The Good Life

Mind luxury

In Delhi, there is one bookstore for sure that celebrates reading

Suddenly, books are sexy. With the mainstream popularity of lit fests, Chetan Bhagat bestsellers morphing into Bollywood blockbusters, Shobhaa De’s frequent outings on television, Jeffrey Archer’s wooing of the world’s “largest English-speaking” population, the easy recognisability of Amish Tripathi and his envy-dripping writing advance of ₹5 crore as a cult celebrity, it could hardly be otherwise. Read them or not, you’ve got to love them as the latest accessory, an intellectual luxury, so to say — but hey, where do you buy books?

Malls do have bookstores, but they’re bustling places where a “70% discount” is the draw rather than the quality of selection of books. No luxury mall has a book shop; buying on Flipkart is enticing but hardly what book lovers enjoy — physically touching books, pulling them out of shelves, turning them over to read; while Kindle is, well — sorry guys — so sterile.

The neighbourhood bookshop has all but disappeared. Fortunately, the revival of reading has received a shot in the arm. While a few of the old stores had struggled to stay on, book buying as an experience on par with lifestyle products received a boost only when CMYK debuted in Mehar Chand Market in the capital, setting a benchmark for other newbie stores (no one else quite measured up). That standard was breached by the old-new Oxford Bookstore Connaught Place in New Delhi, putting the Landmarks and Crossroads in the shade. Priti Paul’s eponymous store, which had mysteriously shut down in the capital, emerged, as the marketing slogan goes, “bigger, better and improved”. While Connaught Place itself appears to be haemorrhaging, it’s only a matter of time before it reclaims its space as the city’s premier shopping and leisure district.

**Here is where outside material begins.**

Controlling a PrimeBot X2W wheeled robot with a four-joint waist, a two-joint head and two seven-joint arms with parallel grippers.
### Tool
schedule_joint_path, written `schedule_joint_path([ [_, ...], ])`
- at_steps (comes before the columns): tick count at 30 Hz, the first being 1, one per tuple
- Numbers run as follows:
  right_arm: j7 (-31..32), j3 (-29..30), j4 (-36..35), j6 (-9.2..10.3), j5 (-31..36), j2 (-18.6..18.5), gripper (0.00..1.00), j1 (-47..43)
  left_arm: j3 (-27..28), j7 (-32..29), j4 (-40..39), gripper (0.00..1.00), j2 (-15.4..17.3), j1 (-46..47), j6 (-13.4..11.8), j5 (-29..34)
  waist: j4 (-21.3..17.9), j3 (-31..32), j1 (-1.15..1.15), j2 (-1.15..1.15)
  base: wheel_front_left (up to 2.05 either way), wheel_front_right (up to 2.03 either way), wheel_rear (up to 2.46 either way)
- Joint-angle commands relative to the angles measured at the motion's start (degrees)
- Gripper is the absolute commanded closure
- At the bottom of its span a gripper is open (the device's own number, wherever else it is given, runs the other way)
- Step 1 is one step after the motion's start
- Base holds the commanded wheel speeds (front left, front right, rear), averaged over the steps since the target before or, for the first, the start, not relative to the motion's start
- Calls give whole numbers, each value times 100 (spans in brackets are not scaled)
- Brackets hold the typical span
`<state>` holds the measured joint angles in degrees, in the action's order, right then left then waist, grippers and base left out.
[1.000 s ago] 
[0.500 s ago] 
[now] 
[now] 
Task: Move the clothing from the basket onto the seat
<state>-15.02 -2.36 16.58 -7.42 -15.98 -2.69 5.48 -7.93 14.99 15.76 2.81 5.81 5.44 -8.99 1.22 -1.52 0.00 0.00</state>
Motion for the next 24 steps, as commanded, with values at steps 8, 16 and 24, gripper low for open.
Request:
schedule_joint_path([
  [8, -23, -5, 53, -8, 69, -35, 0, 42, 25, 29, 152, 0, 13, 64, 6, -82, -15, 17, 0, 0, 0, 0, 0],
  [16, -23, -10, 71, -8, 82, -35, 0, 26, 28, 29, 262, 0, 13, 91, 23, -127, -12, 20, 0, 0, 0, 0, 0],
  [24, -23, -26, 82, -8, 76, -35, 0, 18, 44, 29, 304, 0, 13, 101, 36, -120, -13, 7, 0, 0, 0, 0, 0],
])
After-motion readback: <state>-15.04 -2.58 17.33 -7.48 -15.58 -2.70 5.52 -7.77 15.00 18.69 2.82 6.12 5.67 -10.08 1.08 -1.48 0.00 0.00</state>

The relaunched bookstore announced its arrival in the colonnaded arcades with a series of events — conversations and seminars and parties on books, translations, the Commonwealth book prize — making reading a talking point once again in a society jaded with too many fashion, art and brand launches. The space offers what bookstores increasingly lack — browsing space. In a shop where you’re encouraged to hang around, “feel” the books, lift titles enticingly displayed on shelves as provocatively as an Hermes “it” bag, chat up with writers — was that really Mohsin Hamid? and Chetan Bhagat? — attend book readings, releases and signings, it’s making a destination not just for those who’re book lovers, but for those only too happy to sign up for the experience because it shows up shopping at Gucci or Canali as a thoughtless activity compared with the intellectual feast a bookstore offers. 

The selection of books helps too, even if somewhat condescendingly with “translations” of Nobel and Booker long- and short-listed writers conveniently grouped together — after all, you’d want to be pointed to the carts and shelves the papers are writing about, innit? As for those drawn to the popularity of books for their covers, there are shelves of art and illustrated books, lush productions that may cost an arm and a leg — artist Himmat Shah’s tome on terracotta that comes in a limited edition with a signed piece as the cover, is a collectible. Any wonder books — and bookstores — are being talked about again?